Buy vs Build: FinOps and CMPs for SaaS CXOs

SaaS leaders face a recurring choice for cloud cost and security governance. Build a custom cloud FinOps for SaaS on top of cloud provider tools, or adopt a third-party Cloud Management Platform. Practitioner experience shows that internal builds look attractive at first, then stall under scale, maintenance, and adoption pressure. For most mid to large SaaS companies operating across regions and clouds, a neutral platform is the faster, lower risk path to sustained outcomes.

Why DIY on native cloud tools breaks down

Drawing on the practitioner points you shared:

1. Vendor bias
Cloud provider consoles are designed to keep you inside one ecosystem. They help, but they are not neutral advisors across providers or services.

2. Slow functional evolution
Native cost pages and basic recommendations improve incrementally. Enterprise needs such as granular allocation, richer forecasting, policy automation, and cross-cloud normalisation outpace those updates.

3. Hidden total cost
“Free” internal solutions are not free. You fund ingestion pipelines, data modelling, warehousing, dashboard development, testing, upgrades, and on-call. You duplicate this effort per provider.

4. Role drift
FinOps practitioners become de facto software engineers. Time spent building pipelines is time not spent changing spend behaviours with product and platform teams.

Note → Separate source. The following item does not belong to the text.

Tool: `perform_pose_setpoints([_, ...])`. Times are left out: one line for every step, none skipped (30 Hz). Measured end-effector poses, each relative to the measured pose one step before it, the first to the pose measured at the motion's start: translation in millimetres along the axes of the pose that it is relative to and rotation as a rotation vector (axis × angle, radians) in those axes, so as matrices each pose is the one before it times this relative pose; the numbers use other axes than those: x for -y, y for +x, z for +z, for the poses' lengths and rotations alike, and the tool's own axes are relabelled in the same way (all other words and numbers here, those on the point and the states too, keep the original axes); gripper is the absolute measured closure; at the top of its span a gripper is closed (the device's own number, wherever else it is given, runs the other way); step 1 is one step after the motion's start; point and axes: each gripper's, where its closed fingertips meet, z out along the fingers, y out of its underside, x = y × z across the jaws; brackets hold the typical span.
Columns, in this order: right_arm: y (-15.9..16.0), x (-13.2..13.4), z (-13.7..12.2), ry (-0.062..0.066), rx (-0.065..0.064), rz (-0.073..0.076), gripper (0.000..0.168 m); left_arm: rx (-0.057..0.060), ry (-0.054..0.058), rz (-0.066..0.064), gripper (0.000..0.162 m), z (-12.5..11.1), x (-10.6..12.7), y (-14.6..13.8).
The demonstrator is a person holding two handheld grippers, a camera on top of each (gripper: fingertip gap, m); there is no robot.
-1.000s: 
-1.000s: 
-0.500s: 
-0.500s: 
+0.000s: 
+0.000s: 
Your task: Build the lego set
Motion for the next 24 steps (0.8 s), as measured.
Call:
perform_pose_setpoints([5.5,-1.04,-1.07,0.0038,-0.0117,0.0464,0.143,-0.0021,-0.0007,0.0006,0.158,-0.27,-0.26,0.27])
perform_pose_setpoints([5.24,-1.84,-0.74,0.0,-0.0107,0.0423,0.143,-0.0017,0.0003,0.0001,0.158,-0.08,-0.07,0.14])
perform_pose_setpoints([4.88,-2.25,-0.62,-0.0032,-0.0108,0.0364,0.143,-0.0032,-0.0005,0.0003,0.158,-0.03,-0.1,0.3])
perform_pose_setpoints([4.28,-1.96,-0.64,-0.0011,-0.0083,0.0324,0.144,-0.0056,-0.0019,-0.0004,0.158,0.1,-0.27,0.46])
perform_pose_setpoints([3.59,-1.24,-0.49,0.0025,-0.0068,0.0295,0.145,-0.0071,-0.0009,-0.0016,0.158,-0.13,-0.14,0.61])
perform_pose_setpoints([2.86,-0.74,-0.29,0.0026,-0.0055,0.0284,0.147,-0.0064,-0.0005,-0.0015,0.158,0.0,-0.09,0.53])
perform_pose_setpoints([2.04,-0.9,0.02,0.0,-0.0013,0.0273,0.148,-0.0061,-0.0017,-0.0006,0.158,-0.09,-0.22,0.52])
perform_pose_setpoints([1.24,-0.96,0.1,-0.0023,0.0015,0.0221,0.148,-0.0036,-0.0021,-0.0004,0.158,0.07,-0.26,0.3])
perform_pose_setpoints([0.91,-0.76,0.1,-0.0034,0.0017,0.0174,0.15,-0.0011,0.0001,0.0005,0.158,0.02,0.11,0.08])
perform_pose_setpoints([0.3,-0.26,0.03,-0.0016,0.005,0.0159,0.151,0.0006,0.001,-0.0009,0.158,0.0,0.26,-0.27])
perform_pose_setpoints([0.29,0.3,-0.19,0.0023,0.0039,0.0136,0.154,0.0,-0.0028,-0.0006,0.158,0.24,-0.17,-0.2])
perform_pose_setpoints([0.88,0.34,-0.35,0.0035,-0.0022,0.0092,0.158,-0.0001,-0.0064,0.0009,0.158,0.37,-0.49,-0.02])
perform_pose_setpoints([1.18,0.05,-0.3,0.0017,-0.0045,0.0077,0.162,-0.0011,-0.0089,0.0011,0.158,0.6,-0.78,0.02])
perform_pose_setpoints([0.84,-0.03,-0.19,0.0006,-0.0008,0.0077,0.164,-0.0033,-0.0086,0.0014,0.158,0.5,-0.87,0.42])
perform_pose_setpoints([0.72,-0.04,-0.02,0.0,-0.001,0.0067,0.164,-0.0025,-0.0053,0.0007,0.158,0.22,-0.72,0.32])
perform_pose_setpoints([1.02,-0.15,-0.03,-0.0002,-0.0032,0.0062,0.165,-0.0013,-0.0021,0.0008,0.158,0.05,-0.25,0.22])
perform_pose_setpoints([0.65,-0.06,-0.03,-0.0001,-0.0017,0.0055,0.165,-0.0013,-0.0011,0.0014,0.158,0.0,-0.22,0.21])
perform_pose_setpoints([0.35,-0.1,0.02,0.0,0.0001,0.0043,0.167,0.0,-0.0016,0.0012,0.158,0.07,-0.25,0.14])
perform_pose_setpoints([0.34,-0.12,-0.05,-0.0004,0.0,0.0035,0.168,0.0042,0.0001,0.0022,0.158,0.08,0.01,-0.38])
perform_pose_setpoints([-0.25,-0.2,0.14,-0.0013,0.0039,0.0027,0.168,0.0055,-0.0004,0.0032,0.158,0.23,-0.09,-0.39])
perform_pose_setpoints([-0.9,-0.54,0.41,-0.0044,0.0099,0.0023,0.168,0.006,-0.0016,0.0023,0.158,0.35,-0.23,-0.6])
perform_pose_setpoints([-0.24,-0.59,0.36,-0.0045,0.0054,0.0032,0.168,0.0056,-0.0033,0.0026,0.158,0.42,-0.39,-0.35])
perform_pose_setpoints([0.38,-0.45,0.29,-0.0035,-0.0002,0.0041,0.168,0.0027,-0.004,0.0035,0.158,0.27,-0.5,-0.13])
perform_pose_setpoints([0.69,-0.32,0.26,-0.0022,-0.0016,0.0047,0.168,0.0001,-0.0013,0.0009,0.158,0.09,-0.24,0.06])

5. Value density of third-party tools
A competitive market compresses price for capability. You gain features that would take months to build, plus product roadmaps you do not have to fund.

6. BI remains an option
If you need bespoke executive views, pull curated data from the platform into Power BI, Looker, or Tableau. You avoid owning the heavy lift while keeping presentation control.

7. Automation matters
Commercial tools increasingly ship workload scheduling, rightsizing workflows, commitment management, and policy guardrails that reduce toil and headcount load.

What a modern CMP delivers for SaaS

Multi-cloud visibility
A single view across AWS, Azure, and Google Cloud, with consistent dimensions for service, team, environment, and region. Useful for global companies operating in the USA, UK, EU, India, Canada, Australia, and beyond.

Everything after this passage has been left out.